Computable Univariate To Polynomial

Conversions between computable univariate polynomials and mathlib Polynomial.

def Polynomial.toImpl {R : Type u_1} [Semiring R] (p : Polynomial R) : CompPoly.CPolynomial.Raw R

Convert a mathlib Polynomial to a CPolynomial.Raw by extracting coefficients up to the degree.

noncomputable def CompPoly.CPolynomial.Raw.toPoly {R : Type u_1} [Semiring R] (p : Raw R) : Polynomial R

Convert a CPolynomial.Raw to a (mathlib) Polynomial.

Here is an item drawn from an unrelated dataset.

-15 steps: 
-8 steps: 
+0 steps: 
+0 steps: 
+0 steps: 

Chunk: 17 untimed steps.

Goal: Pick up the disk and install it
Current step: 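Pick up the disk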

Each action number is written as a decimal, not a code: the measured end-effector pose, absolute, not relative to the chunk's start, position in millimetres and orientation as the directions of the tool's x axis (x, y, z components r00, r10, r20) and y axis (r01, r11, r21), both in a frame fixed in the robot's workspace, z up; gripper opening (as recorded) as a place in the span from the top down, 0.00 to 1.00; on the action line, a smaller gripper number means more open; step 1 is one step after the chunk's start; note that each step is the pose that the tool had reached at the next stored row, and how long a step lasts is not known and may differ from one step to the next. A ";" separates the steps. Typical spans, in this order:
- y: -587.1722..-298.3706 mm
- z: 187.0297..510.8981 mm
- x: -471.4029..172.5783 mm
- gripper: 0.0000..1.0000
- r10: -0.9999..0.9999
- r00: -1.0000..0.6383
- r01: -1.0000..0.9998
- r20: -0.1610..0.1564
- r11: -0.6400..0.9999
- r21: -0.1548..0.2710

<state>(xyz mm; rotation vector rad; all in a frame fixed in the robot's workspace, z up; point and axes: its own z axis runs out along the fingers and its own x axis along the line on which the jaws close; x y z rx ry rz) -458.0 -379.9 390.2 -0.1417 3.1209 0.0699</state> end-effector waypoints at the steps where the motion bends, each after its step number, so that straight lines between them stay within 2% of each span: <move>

noncomputable def CompPoly.CPolynomial.Raw.toPoly' {R : Type u_1} [Semiring R] (p : Raw R) : Polynomial R

Alternative definition of toPoly using Finsupp; currently unused.

noncomputable def CompPoly.CPolynomial.toPoly {R : Type u_1} [Zero R] [Semiring R] (p : CPolynomial R) : Polynomial R

Convert a canonical polynomial to a (mathlib) Polynomial.

def CompPoly.CPolynomial.Raw.ofPoly {R : Type u_1} [Semiring R] (p : Polynomial R) : Raw R

Alias of Polynomial.toImpl.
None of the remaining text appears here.